ERC Consolidator grants are given to outstanding researchers of any age and nationality, who have gained between seven and 12 years of experience after receiving their doctorate and who present achievements that indicate their bright future. The research must be conducted in a public or private research body operating in one of the EU countries or in one of the countries associated with the program. The funding - up to 2 million euros per grant, and sometimes another million euros to support the purchase of unique equipment or the use of dedicated infrastructures - is given for five years and mainly covers the cost of hiring the winning researchers and other staff members in order to consolidate the research teams.

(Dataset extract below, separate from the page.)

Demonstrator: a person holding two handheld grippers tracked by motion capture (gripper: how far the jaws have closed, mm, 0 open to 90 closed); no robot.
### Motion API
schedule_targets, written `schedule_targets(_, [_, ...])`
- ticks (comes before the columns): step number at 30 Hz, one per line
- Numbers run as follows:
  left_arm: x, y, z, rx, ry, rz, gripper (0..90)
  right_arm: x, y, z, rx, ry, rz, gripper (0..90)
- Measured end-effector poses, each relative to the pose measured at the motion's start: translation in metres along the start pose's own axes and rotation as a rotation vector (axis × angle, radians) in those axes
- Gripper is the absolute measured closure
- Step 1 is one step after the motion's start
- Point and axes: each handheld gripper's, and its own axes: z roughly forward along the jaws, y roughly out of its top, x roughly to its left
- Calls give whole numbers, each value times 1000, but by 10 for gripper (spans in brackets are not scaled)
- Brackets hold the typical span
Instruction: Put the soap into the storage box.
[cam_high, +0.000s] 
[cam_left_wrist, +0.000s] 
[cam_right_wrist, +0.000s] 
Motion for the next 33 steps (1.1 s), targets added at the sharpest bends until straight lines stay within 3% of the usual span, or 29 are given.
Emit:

"This is a new Technion record and an impressive academic achievement especially considering the fact that the number of submissions increased in 2021 by 25%," he said The Vice President of the Technion for Research Prof. Kobi Rubinstein. "ERC grants are competitive grants designed to support pioneering research and development. The winners show excellence in a wide variety of fields - biological and medical imaging, innovative optics, materials engineering and information storage in biological molecules. The current news comes shortly after nine researchers from the Technion have already won ERC grants this year, which is a great pride for the Technion. These wins will promote the winning researchers and the Technion's international prestige."

Haifa University

The personal research grant, one of the most important of the European Union's grants, the ERC Consolidator in the amount of approximately 2 million euros, was awarded to Prof. Arna Rabinovitch-Aini from the Faculty of Law at the University of Haifa for the purpose of research on the subject: automation of dispute resolution procedures. Prof. Rabinovitch-Eini is the only winner of the grant among 13 Israeli researchers, who comes from the field of social sciences and humanities. "One of our central social institutions, the justice system, is changing from end to end. An institution that was founded on judgment and human involvement transfers part of its weight to the technological layer and we need to examine what the consequences of this move are on the ability to reach just results at the end of the day and experience fair procedures," said Prof. Rabinovitch-Aini.

            Will in the distant - or near - future we get to court and instead of a judge, a computer algorithm will decide the verdict? In recent years, Prof. Rabinowitz-Eini's research has focused on the use of online systems in conflict resolution. This process began in the last decade, gained momentum during the corona epidemic, and takes place to a large extent on trading platforms such as eBay and AliExpress where algorithms decide disputes between sellers and buyers. However, it turns out that today, there are places in the United States and various European countries where algorithms are already taking part in resolving disputes in the courts and administrative tribunals, mainly in traffic cases, small claims, neighbor disputes and even family disputes.

As part of the ERC's prestigious research grant, Prof. Rabinovitch-Eini will focus on examining three existing platforms in the United States and Europe and at a later stage on another platform currently under development in Israel. "In light of the fact that technological means are taking a more significant share in the fulfillment of tasks and actions that were previously the exclusive property of humans, the study will examine how well the justice system in Israel and in the world provides justice in conditions where the human factor is replaced by a computerized one. This question will be examined from three perspectives: access to justice, procedural justice and justice in terms of the results of the procedure," said Prof. Rabinovitch-Aini.

Bar-Ilan University

It should be noted that Bar Ilan University reported on its winning researchers in a previous round in January of this year.